Every evening Juliana shut herself up in her room, and, seated on her matting, the candle on a chair beside her, set herself to remove the marks from the linen, replacing them, while her bosom swelled with pride, with her own initials, “J. C. T.,”—Juliana Conceiro Tavira. There was an end to this at last, for, as she said, she had more than enough under-dosing now.
“If the senhora would help me now with something for the street,” she next began.
Luiza proceeded to dress her. She gave her a gown of garnet silk, and a jacket of black cashmere embroidered with soutache braid. Fearful lest Jorge should recognize them, she effected a transformation in their appearance; she had the gown dyed a chestnut brown, and with her own hands she trimmed the jacket with black velvet.

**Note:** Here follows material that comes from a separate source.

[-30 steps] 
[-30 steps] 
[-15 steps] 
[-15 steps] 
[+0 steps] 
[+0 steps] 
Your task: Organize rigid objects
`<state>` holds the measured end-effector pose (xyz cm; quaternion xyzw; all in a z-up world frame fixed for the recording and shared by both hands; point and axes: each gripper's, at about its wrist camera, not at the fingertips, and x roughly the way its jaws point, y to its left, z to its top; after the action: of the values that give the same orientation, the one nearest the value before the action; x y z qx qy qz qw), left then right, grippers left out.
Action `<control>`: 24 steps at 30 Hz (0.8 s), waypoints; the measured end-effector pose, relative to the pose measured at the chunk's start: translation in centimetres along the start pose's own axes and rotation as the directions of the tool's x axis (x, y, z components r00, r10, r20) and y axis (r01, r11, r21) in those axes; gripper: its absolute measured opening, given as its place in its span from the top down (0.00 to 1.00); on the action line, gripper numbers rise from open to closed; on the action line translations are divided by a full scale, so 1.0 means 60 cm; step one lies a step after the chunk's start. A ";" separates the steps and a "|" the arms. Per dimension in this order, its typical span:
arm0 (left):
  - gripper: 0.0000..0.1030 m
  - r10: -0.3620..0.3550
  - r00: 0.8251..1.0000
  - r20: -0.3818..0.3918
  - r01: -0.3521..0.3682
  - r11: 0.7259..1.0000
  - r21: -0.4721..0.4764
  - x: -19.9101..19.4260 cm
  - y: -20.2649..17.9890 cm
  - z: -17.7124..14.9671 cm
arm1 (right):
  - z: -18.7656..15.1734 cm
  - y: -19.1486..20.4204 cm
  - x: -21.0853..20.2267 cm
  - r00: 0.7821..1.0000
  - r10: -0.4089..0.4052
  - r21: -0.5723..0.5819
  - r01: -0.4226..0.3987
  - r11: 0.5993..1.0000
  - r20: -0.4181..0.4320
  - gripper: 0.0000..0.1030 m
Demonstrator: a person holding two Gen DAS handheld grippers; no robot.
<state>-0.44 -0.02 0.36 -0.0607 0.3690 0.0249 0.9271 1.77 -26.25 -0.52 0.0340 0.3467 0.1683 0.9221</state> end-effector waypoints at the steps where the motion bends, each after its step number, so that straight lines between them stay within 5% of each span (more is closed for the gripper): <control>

She now worked for that woman! Good Heavens! how was all this to end? she thought.
One day Jorge said with a laugh at the dinner-table, “Juliana looks as fine as a peacock now. Any one can see that things are prospering with her.”
Donna Felicidade noticed the same thing in the evening.
“How chic!” she exclaimed. “Not even a palace servant is as fine!”
“Poor creature!” responded Luiza; “those are old things she has made over for herself.”
Things were in fact prospering with Juliana. She used on her bed only linen sheets. She asked for a new mattress, and a rug for the foot of her bed. The little bags that Luiza had used to perfume her clothes were now used to perfume hers. She had muslin curtains, tied back with blue silk ribbons, at her window, and on her bureau were two gilded vases of Vista Alegra. Finally she went out one feast-day with a neatly arranged chignon instead of her silk net.
Joanna was amazed at all this luxury. She attributed it to the mistress’s generosity, and she complained that she was forgotten. One day, when Juliana used for the first time a new parasol, she said with an air of pique in Luiza’s presence,—
“All for some people; for others nothing.”